There’s a lot more to planning a successful holiday party than picking out the hors d’ouevres and tree trimmings, says National Federation of Independent Business Legal Center Executive Director Karen Harned.
“You’d better watch out for two things, especially alcohol and sexual harassment,” Harned said. “While one fuels the other, both by themselves can result in serious legal problems for small firms.”
Several states have passed laws requiring employers to exercise “reasonable care” to prevent injuries by intoxicated employees leaving company festivities. Although no employer would deliberately set out to create liability issues for his company, it’s easy to get caught up in the moment and turn over key decisions to employees in the interest of maintaining morale.
But by lessening the role alcohol plays in the year-end company event, an employer can avoid situations that quickly turn into disasters. First, make sure the party is voluntary and be sure to remind workers about company policies that regulate conduct and substance abuse.
Professional bartenders are always the best servers of alcohol. They not only know how to mix and measure the requested concoctions, but more importantly, they’ll follow instructions not to serve anyone who appears intoxicated. An easy way to limit free drinks is to distribute drink tickets. And be sure to serve heavy foods throughout the evening so employees aren’t imbibing on empty stomachs.
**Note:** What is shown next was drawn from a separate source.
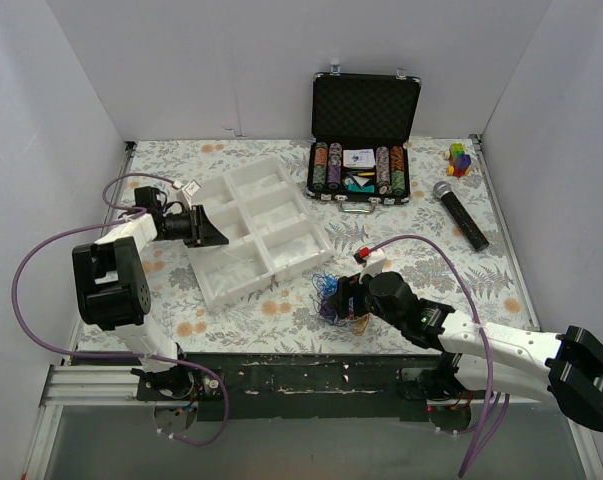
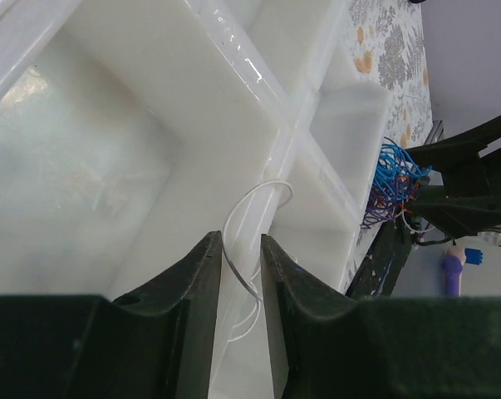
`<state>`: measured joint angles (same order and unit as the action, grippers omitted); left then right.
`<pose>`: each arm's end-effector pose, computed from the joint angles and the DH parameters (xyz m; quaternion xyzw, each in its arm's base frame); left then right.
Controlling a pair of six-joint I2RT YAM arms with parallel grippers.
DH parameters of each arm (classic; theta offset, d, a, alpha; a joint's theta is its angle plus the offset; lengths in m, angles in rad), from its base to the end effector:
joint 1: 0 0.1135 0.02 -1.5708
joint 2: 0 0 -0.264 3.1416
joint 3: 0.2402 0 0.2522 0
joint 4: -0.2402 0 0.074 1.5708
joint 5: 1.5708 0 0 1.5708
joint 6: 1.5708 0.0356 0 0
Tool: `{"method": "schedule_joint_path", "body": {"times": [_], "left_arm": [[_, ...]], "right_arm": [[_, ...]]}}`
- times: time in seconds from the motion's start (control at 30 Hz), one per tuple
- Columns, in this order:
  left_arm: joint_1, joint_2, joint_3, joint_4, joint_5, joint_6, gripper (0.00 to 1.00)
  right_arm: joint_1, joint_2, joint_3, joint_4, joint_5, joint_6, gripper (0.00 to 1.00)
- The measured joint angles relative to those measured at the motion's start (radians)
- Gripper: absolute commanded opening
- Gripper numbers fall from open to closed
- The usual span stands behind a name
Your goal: Untangle the cables
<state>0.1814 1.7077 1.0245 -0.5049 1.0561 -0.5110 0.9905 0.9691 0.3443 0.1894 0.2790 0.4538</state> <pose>0.3184 0.0269 0.1820 -0.1976 0.8302 -0.5149 0.0809 0.1192 0.1639 0.1909 -0.1493 0.8249 0.2640 0.4771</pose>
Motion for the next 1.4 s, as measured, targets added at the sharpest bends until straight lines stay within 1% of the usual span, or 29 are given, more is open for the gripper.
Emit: {"method": "schedule_joint_path", "body": {"times": [0.33,0.37,0.4,0.57,0.73,0.77,0.8,0.87,0.9,0.97,1.07,1.1,1.23,1.4], "left_arm": [[0.001,-0.005,0.009,-0.056,0.006,0.009,0.25],[0.001,-0.011,0.008,-0.062,0.006,0.009,0.06],[0.001,-0.020,0.006,-0.065,0.005,0.009,0.06],[0.000,-0.084,-0.003,-0.094,0.007,0.124,0.07],[0.000,-0.122,-0.003,-0.108,0.011,0.179,0.08],[0.000,-0.125,-0.003,-0.116,0.011,0.190,0.10],[0.000,-0.126,-0.004,-0.127,0.012,0.204,0.18],[0.000,-0.126,-0.004,-0.156,0.010,0.240,0.52],[0.000,-0.127,-0.004,-0.173,0.009,0.262,0.57],[0.000,-0.138,-0.005,-0.208,0.003,0.298,0.65],[0.000,-0.190,-0.018,-0.240,-0.004,0.332,0.71],[0.000,-0.208,-0.019,-0.246,-0.006,0.337,0.72],[-0.005,-0.278,-0.019,-0.257,-0.007,0.350,0.73],[-0.028,-0.285,-0.046,-0.261,-0.032,0.347,0.73]], "right_arm": [[0.000,0.000,0.000,0.000,0.000,0.001,0.79],[0.000,0.000,0.000,0.000,0.000,0.001,0.79],[0.000,0.000,0.000,0.000,0.000,0.002,0.79],[0.000,0.004,0.000,0.001,0.000,0.004,0.79],[0.000,0.006,0.000,0.002,-0.001,0.007,0.79],[0.000,0.006,0.000,0.002,-0.001,0.007,0.79],[0.000,0.006,0.000,0.002,-0.001,0.007,0.79],[0.000,0.006,0.000,0.002,-0.001,0.008,0.79],[0.000,0.006,0.000,0.002,-0.001,0.008,0.79],[0.000,0.006,0.000,0.002,-0.001,0.008,0.79],[0.000,0.006,0.000,0.002,-0.001,0.008,0.79],[0.000,0.006,0.000,0.002,-0.001,0.008,0.79],[0.000,0.006,0.000,0.004,-0.001,0.011,0.79],[0.000,0.006,0.000,0.005,-0.001,0.011,0.79]]}}
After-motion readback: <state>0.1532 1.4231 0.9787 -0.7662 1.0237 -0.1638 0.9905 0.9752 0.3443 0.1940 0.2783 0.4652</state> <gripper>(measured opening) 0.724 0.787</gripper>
Additional eyes are helpful as well. Owners should ask trusted managers and supervisors to mingle with the crowd frequently to observe who has over-indulged and is unable to drive home. Make sure those who do exceed their limits have alternate transportation to their homes. Providing taxis or designated drivers for them can spare companies not only the agony of expensive lawsuits, but also the loss of valuable employees.
Socializing, mistletoe and alcohol combined can create an environment that breeds sexual harassment claims. Small-business owners can be held liable for what happens at a holiday party. Harassment suits can result from voluntary events conducted outside the office and after normal work hours.
Harned says before the bash begins, owners should remind employees of their harassment policies and inform them that they have a duty to report any sexual harassment they experience or witness. Workers should understand that such parties are work-related activities where the rules for appropriate behavior apply.
Don’t have an anti-harassment policy? Then don’t let the party begin until you get one and have an attorney review it.
Dan Danner is president and CEO of the National Federation of Independent Business, which represents 350,000 small-business owners in Washington, D.C. and every state capital.